EXERCISE DESCRIPTION | Give back exactly the lines of the material below that start at the line containing "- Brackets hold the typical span" and end at the line containing "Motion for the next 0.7", and no others.

Start of RECORD EXCERPTS

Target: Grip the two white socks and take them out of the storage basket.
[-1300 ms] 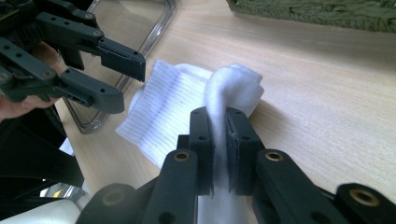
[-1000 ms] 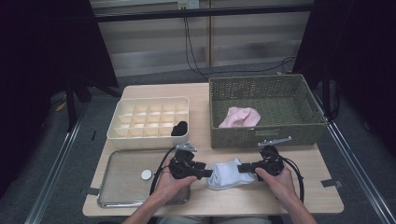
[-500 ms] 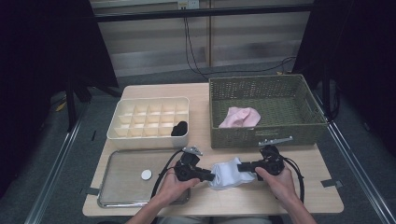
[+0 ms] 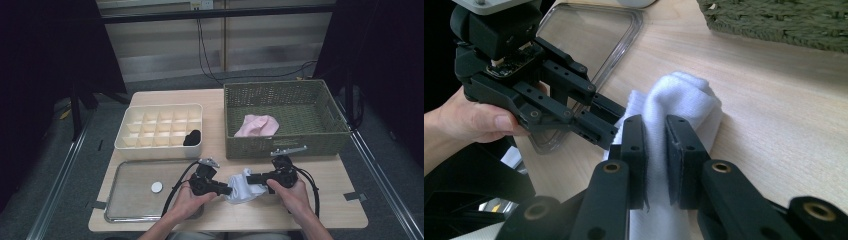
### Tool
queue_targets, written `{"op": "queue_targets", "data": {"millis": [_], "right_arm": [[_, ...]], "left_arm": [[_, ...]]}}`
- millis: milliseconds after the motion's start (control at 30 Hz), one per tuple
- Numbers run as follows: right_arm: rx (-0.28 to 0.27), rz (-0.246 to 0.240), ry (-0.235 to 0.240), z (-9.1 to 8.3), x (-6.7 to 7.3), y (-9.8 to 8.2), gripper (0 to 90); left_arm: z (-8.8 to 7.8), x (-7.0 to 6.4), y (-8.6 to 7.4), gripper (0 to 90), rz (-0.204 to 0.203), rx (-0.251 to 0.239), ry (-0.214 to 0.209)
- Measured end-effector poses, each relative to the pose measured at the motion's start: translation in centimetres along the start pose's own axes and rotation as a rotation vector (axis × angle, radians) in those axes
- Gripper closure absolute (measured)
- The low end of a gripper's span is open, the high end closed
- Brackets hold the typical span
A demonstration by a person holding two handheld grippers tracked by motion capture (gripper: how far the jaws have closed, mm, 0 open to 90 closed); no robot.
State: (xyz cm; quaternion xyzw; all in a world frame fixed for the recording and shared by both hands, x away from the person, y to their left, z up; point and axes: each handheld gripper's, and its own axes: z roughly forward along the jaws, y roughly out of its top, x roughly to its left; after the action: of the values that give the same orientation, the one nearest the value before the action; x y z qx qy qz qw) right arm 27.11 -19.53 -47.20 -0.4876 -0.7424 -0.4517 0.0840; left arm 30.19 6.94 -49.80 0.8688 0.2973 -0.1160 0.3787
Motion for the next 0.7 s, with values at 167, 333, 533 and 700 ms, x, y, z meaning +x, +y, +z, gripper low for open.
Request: {"op": "queue_targets", "data": {"millis": [167,333,533,700], "right_arm": [[-0.002,-0.013,0.006,0.1,0.5,0.2,80.0],[-0.015,-0.027,0.012,0.2,1.2,0.5,81.6],[-0.021,-0.040,0.029,0.5,1.9,0.9,82.0],[-0.013,-0.052,0.022,1.1,2.2,1.3,81.8]], "left_arm": [[0.1,0.0,0.1,77.6,-0.002,0.001,-0.004],[0.2,-0.2,0.1,78.2,0.013,0.004,0.006],[0.2,-0.1,0.2,78.6,0.012,0.006,0.005],[0.3,-0.2,0.2,78.6,0.002,0.000,0.007]]}}
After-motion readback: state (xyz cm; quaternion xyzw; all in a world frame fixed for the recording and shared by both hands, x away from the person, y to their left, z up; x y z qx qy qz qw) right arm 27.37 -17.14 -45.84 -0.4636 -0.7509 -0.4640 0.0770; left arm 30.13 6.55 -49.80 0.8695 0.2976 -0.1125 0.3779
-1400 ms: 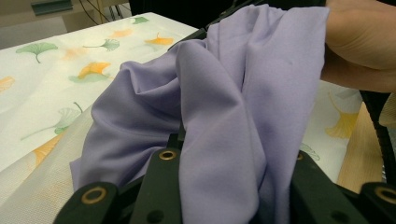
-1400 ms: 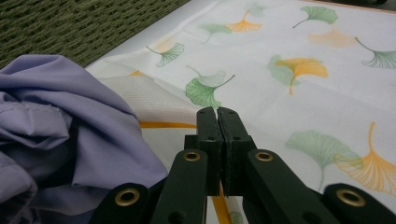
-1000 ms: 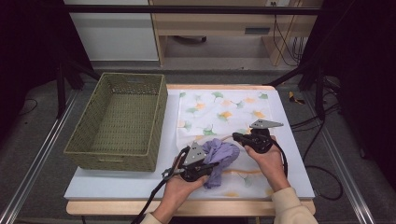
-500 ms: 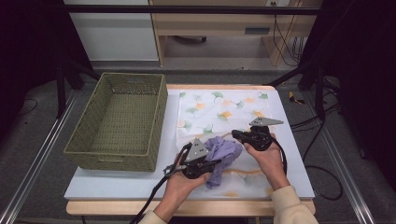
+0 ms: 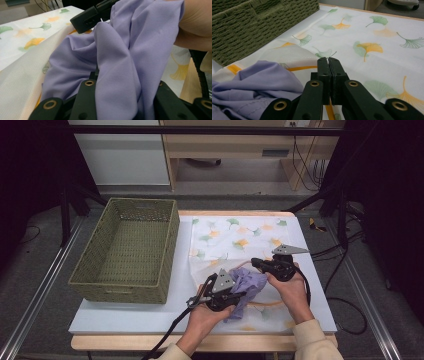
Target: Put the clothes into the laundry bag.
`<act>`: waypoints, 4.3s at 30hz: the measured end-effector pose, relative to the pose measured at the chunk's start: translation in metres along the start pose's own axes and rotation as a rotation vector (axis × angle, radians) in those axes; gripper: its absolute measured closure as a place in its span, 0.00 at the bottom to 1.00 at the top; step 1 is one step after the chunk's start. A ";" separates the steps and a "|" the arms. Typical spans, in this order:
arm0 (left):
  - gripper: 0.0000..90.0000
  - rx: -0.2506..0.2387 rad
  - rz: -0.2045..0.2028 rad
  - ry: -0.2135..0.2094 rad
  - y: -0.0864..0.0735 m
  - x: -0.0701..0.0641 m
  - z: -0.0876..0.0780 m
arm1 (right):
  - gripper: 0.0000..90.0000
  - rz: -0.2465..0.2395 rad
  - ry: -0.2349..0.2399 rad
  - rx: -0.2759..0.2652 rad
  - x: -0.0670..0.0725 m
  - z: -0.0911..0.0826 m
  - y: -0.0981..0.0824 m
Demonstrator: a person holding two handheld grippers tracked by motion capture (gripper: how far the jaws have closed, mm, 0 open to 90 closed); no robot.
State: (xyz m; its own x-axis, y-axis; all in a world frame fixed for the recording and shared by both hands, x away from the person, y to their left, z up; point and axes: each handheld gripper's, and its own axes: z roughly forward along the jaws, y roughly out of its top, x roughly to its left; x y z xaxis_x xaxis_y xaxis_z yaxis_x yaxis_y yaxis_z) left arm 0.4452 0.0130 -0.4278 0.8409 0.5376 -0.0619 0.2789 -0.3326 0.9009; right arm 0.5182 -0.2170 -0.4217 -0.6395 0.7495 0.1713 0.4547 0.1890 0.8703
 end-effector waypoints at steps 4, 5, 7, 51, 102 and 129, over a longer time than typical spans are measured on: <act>0.79 0.014 0.013 -0.005 -0.003 -0.001 -0.001 | 0.99 -0.004 0.001 -0.002 0.000 -0.001 0.001; 0.79 0.013 0.012 -0.006 -0.005 -0.001 -0.001 | 0.99 0.000 0.001 -0.004 0.000 -0.002 0.001; 0.79 0.027 0.016 -0.007 -0.008 -0.001 -0.001 | 0.99 -0.004 0.001 -0.004 0.000 -0.002 0.002; 0.76 0.011 -0.079 0.177 -0.013 0.026 0.046 | 0.99 -0.113 0.026 -0.041 0.031 -0.016 0.022; 0.42 -0.156 -0.110 0.219 -0.036 0.014 -0.080 | 0.99 -0.092 0.101 -0.030 0.052 -0.016 0.013; 0.53 -0.075 -0.127 0.175 -0.049 0.004 -0.085 | 0.99 -0.087 0.175 -0.048 0.084 -0.023 0.012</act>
State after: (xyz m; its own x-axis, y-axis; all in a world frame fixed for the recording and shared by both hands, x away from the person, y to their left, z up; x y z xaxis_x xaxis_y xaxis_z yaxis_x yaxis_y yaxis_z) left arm 0.3957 0.0971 -0.4360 0.7064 0.6996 -0.1075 0.3366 -0.1984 0.9205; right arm 0.4557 -0.1659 -0.3864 -0.7753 0.6087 0.1687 0.3658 0.2150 0.9055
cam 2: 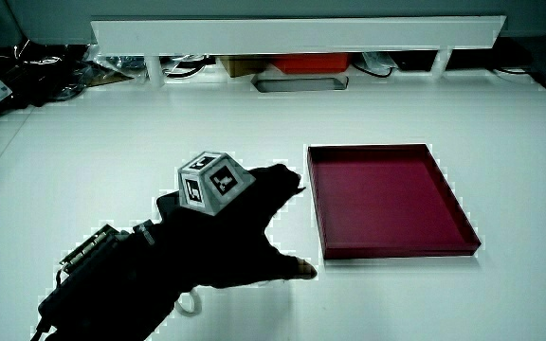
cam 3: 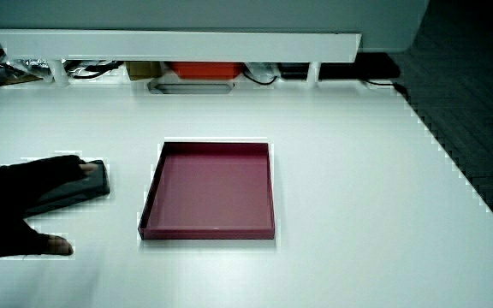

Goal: Pick battery from desk

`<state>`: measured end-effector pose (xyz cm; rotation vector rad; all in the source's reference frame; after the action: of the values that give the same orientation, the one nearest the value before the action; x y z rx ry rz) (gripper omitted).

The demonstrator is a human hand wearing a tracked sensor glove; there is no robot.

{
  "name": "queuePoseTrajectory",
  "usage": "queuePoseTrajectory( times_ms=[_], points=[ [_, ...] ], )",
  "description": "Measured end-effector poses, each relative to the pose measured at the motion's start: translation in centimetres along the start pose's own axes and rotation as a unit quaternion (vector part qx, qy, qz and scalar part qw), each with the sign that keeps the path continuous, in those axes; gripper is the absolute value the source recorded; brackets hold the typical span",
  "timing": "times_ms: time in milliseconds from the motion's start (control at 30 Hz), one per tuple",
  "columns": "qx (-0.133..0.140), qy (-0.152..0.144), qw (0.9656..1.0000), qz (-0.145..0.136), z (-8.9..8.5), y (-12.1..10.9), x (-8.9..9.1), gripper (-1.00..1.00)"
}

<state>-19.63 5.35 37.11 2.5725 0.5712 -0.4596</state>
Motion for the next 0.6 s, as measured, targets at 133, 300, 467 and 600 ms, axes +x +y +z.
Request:
queuePoseTrajectory(
  times_ms=[133, 300, 467, 600],
  points=[
    [0.003, -0.048, 0.9984, 0.031, 0.8, 0.5, -1.6, 0.0],
    [0.004, -0.049, 0.9966, 0.065, 1.0, 1.5, -3.7, 0.0],
    [-0.014, -0.068, 0.9944, 0.081, -1.0, 2.9, -7.8, 0.0],
    [-0.026, -0.07, 0.9904, 0.116, -1.1, 3.7, -8.5, 0.0]
  ],
)
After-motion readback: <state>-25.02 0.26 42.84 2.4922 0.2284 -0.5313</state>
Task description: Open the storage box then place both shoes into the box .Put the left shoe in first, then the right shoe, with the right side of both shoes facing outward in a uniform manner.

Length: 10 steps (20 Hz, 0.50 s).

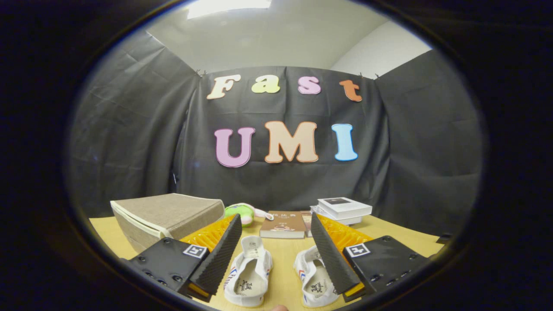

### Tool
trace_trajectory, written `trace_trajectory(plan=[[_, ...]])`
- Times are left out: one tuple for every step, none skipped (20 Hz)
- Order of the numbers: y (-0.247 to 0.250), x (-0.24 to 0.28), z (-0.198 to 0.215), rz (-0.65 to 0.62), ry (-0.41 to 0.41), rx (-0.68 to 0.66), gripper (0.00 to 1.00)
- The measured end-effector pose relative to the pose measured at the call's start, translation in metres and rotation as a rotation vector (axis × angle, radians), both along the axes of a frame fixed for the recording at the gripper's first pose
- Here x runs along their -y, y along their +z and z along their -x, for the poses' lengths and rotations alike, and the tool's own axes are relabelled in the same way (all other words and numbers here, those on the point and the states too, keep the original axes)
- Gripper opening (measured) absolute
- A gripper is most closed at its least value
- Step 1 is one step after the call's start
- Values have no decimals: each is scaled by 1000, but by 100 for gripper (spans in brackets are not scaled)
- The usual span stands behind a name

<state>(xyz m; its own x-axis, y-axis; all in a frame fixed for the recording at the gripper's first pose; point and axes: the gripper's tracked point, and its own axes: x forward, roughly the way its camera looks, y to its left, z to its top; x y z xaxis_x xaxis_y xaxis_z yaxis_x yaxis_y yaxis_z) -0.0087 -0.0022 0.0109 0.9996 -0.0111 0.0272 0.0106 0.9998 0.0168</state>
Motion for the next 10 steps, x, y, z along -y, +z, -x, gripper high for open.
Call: trace_trajectory(plan=[[0, 1, 0, -2, 0, 1, 100], [1, 1, 1, -3, 0, 2, 100], [1, 2, 0, -4, -1, 2, 100], [2, 2, 0, -5, -2, 2, 100], [1, 4, 0, -6, -3, 2, 100], [1, 4, 1, -6, -4, 2, 100], [-1, 5, 0, -6, -5, 0, 100], [-1, 5, -1, -7, -6, -2, 100], [-2, 6, -2, -10, -6, -4, 100], [-3, 5, -3, -19, -5, -8, 100]])
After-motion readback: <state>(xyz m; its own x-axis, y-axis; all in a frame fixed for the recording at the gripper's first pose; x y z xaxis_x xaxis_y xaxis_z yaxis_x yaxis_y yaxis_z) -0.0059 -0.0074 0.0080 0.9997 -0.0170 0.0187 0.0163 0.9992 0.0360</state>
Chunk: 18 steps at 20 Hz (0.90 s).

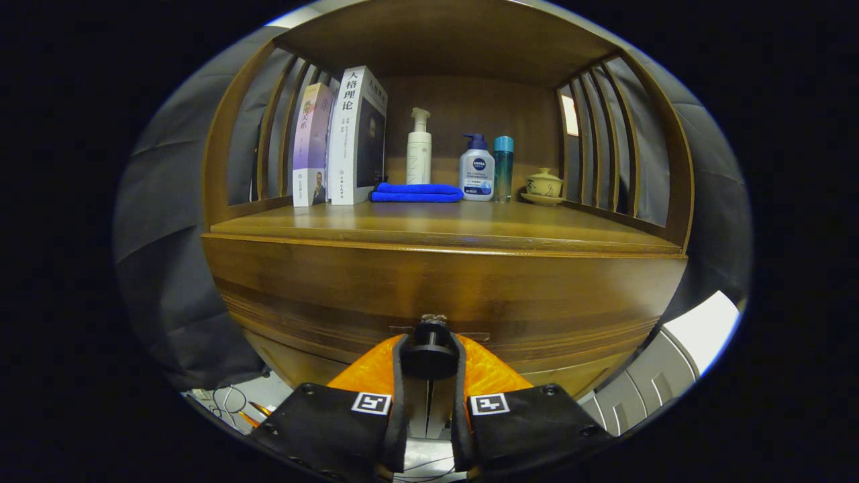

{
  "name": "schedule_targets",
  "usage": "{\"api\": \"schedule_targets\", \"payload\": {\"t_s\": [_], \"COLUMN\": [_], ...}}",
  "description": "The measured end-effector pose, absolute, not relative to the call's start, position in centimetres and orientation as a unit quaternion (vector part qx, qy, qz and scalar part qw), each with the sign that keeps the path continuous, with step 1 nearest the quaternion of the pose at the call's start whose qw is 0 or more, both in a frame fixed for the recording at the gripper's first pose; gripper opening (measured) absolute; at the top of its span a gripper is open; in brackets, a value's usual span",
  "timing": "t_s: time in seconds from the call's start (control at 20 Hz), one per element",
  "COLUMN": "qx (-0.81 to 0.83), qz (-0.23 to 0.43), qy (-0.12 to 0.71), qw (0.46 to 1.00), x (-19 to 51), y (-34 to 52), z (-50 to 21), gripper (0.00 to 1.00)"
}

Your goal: Pull open the drawer, take out the items inside it, and place them on the countertop above the cabinet.

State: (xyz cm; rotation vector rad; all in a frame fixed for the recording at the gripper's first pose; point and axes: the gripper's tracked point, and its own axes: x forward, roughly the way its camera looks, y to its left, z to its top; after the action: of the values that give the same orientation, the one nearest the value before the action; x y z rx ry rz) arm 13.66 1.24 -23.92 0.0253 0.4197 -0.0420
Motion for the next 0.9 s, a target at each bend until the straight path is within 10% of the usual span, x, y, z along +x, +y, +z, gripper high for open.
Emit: {"api": "schedule_targets", "payload": {"t_s": [0.9], "qx": [0.004], "qz": [-0.014], "qy": [0.203], "qw": [0.979], "x": [8.8], "y": [1.5], "z": [-23.5], "gripper": [0.29]}}
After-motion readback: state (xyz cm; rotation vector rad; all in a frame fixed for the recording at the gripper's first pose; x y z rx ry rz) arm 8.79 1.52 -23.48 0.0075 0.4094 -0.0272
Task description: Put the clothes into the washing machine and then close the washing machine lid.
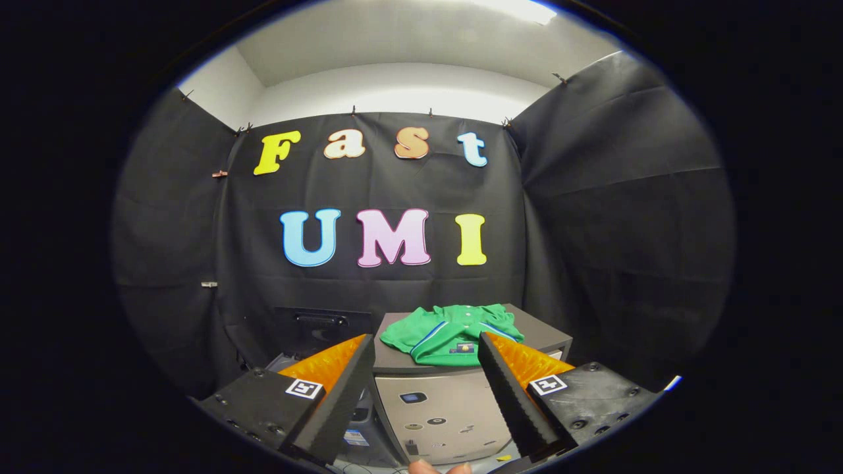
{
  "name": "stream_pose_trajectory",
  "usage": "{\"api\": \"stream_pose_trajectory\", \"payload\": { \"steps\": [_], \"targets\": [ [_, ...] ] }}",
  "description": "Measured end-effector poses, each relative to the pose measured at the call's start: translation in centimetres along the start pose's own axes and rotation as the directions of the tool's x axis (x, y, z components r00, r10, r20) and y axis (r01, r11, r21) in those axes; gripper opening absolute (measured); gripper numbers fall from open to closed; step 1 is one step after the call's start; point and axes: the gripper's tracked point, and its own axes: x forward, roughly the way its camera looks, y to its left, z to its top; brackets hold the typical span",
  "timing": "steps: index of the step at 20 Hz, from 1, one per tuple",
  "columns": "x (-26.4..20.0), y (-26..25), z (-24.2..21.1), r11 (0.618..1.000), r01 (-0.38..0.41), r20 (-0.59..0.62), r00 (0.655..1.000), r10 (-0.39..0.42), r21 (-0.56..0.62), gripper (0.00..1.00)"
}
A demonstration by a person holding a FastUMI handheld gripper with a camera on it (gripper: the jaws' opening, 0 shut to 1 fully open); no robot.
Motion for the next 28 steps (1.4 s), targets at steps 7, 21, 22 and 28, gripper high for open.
{"api": "stream_pose_trajectory", "payload": {
  "steps": [7,21,22,28],
  "targets": [
    [6.7,-2.6,1.7,0.998,0.017,-0.066,0.998,-0.014,0.053,0.98],
    [25.1,-8.1,-5.4,0.989,0.115,-0.482,0.864,-0.143,-0.088,0.99],
    [26.1,-8.8,-5.9,0.988,0.125,-0.503,0.85,-0.156,-0.094,0.99],
    [29.2,-10.1,-10.8,0.987,0.148,-0.651,0.744,-0.147,-0.054,0.99]
  ]
}}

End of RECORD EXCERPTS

TASK OUTPUT |
- Brackets hold the typical span
A demonstration by a person holding two handheld grippers tracked by motion capture (gripper: how far the jaws have closed, mm, 0 open to 90 closed); no robot.
State: (xyz cm; quaternion xyzw; all in a world frame fixed for the recording and shared by both hands, x away from the person, y to their left, z up; point and axes: each handheld gripper's, and its own axes: z roughly forward along the jaws, y roughly out of its top, x roughly to its left; after the action: of the values that give the same orientation, the one nearest the value before the action; x y z qx qy qz qw) right arm 27.11 -19.53 -47.20 -0.4876 -0.7424 -0.4517 0.0840; left arm 30.19 6.94 -49.80 0.8688 0.2973 -0.1160 0.3787
Motion for the next 0.7 s, with values at 167, 333, 533 and 700 ms, x, y, z meaning +x, +y, +z, gripper low for open.

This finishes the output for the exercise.